EXERCISE BRIEF. Scan the listing and copy each line where the word "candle" is present.
********
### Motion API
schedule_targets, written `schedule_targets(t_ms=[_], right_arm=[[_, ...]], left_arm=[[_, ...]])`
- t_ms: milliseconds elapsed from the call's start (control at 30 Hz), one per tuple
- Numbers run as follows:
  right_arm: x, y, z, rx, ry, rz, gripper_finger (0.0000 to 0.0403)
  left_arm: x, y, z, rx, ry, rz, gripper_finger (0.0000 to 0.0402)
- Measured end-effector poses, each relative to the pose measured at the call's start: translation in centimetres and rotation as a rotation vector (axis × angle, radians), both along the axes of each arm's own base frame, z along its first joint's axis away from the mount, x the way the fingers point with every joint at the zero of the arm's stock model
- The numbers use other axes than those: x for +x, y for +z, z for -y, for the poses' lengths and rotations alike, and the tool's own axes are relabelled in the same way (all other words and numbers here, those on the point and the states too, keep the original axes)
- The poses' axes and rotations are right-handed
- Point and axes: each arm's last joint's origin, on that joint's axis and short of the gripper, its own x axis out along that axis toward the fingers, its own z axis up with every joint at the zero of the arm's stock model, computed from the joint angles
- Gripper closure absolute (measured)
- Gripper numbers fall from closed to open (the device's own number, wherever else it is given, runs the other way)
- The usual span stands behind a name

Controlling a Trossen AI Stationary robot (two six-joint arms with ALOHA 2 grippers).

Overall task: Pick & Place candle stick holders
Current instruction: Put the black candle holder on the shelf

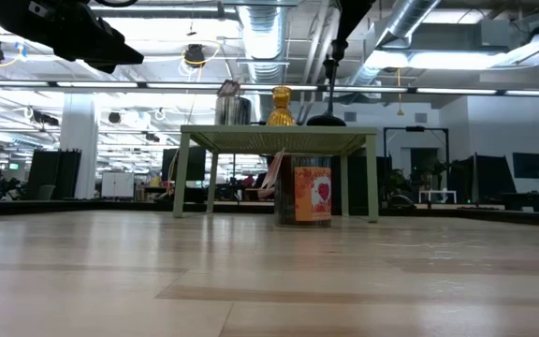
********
EXERCISE OUTPUT.
Overall task: Pick & Place candle stick holders
Current instruction: Put the black candle holder on the shelf

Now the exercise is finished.